5. The face recognition method of claim 4, wherein the detecting the face external key point region by using the cascaded external key point detection models comprises:

wherein:

(x, y) is a detection coordinate point;

(x ', y') is a true coordinate point;

carrying out size expansion of 1.2 times on the face position positioned in the face detection layer by using the face center, and cutting and remolding an image with the size of 96 multiplied by 96 to be used as the input of an external key point positioning layer;

6. The method of claim 5, wherein the detecting the key point region in the face image by using the five sense organs detection model comprises:

7. The face recognition method of claim 6, wherein the process of extracting the SIFT feature descriptors of the key point regions by using the improved SIFT feature extraction algorithm comprises the following steps:

1) converting the image of the key point region into an image in a scale space, and obtaining a Gaussian pyramid of the image, wherein the Gaussian pyramid comprises a plurality of orders, each order comprises a plurality of layers, the proportionality coefficient between two adjacent layers of the same order is k, and the scale factor between the adjacent orders is k sigma²Wherein the keypoint region images are converted into scale spacesThe formula for the image in between is:

L(x，y，σ)＝G(x，y，σ)*I(x，y)

wherein:

sigma is a spatial scale factor;

convolution operation between Gaussian kernel function and image;

i (x, y) is a key point area image;

g (x, y, σ) is a Gaussian kernel function;

l (x, y, σ) is an image in scale space;

2) detecting extreme points in the scale space, namely traversing each point in the image once, further analyzing whether each point has an extreme value, judging whether the extreme point is based on the standard that the point is expanded and compared with 26 pixel points of an adjacent layer, and if the value of the point is greater than that of the pixel points of the adjacent layer, considering the pixel point as the extreme point;

3) the edge feature points are improved by utilizing an algorithm combining an SIFT algorithm and Canny edge extraction, and the gradient size and the gradient direction of an image are calculated for each scale layer by the following formulas:

Wherein:

edge (e) is the gradient size;

dir (theta) is the gradient direction;

I_xand I_yRepresenting the gradient values of the image I (x, Y) in the x direction and the Y direction respectively;

firstly, dividing a 4 × 4 square pixel area around a feature point into 2 × 2-4 small square sub-pixel areas, and performing gradient accumulation on information in 8 directions contained in each small square to obtain a feature point descriptor with 4 × 8-32 dimensions;

wherein:

d is SIFT feature descriptor;

is a normalized SIFT feature descriptor;

d_iis the ith dimension vector of the SIFT feature descriptor.

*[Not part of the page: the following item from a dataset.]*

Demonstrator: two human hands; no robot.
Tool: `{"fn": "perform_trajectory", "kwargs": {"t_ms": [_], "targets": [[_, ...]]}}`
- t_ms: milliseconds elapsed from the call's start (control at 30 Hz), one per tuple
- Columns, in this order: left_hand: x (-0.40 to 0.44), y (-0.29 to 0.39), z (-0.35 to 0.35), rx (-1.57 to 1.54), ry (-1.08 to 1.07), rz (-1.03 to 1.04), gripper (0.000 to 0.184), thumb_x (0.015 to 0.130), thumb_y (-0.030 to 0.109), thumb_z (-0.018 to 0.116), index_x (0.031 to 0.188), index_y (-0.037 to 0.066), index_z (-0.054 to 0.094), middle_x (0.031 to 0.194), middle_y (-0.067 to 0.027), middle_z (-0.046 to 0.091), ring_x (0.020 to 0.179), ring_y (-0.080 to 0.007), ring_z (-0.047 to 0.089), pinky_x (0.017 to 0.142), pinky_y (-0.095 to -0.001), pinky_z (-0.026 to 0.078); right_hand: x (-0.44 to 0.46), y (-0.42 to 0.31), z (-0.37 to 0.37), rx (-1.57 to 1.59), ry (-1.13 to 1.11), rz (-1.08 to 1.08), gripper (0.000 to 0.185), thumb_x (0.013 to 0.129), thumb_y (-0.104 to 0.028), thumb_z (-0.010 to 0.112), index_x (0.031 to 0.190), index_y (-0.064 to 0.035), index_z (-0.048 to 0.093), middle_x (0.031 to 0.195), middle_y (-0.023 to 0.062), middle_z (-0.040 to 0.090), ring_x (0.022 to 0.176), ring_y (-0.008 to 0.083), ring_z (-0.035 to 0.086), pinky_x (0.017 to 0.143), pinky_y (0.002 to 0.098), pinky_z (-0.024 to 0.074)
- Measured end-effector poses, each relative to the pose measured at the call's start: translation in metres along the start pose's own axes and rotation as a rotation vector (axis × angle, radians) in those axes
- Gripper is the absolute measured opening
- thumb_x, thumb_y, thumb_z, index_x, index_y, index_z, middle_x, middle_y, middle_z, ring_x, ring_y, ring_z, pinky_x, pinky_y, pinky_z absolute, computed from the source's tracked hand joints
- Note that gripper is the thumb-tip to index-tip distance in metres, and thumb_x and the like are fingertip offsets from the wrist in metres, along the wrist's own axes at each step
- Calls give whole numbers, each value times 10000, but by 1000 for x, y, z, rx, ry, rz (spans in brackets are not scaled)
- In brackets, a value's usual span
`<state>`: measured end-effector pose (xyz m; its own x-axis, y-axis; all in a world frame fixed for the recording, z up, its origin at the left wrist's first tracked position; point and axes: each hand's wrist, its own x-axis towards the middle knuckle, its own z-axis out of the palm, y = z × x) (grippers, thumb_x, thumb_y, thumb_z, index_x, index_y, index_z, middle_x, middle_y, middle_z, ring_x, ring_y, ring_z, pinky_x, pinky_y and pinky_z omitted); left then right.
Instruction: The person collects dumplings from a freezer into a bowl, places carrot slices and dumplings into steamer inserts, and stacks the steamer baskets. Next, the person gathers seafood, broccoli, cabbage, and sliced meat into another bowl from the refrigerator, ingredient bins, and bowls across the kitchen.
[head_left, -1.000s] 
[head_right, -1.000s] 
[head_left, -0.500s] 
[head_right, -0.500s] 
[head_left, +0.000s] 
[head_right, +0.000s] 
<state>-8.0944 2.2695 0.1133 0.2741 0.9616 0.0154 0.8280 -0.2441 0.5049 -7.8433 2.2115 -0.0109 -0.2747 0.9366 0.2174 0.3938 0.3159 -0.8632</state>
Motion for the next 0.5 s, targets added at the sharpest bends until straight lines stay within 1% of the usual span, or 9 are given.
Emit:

8. The face recognition method of claim 7, wherein the F-GAN model is:

the F-GAN model constructs a classification network C for distinguishing categories to classify images while constructing a G network and a D network, wherein the C network is a multi-classifier, and the C network and the D network share all convolutional layers; in the training process, the three networks simultaneously carry out confrontation training, and because the three networks are alternately optimized in an iterative way, each iterative process can carry out one-time judgment on the truth of an input sample and simultaneously carry out one-time prediction on the type of the input sample.

9. A face recognition system, the system comprising:

10. A computer-readable storage medium having stored thereon face recognition program instructions executable by one or more processors to implement the steps of a method of implementing face recognition as claimed in any one of claims 1 to 8.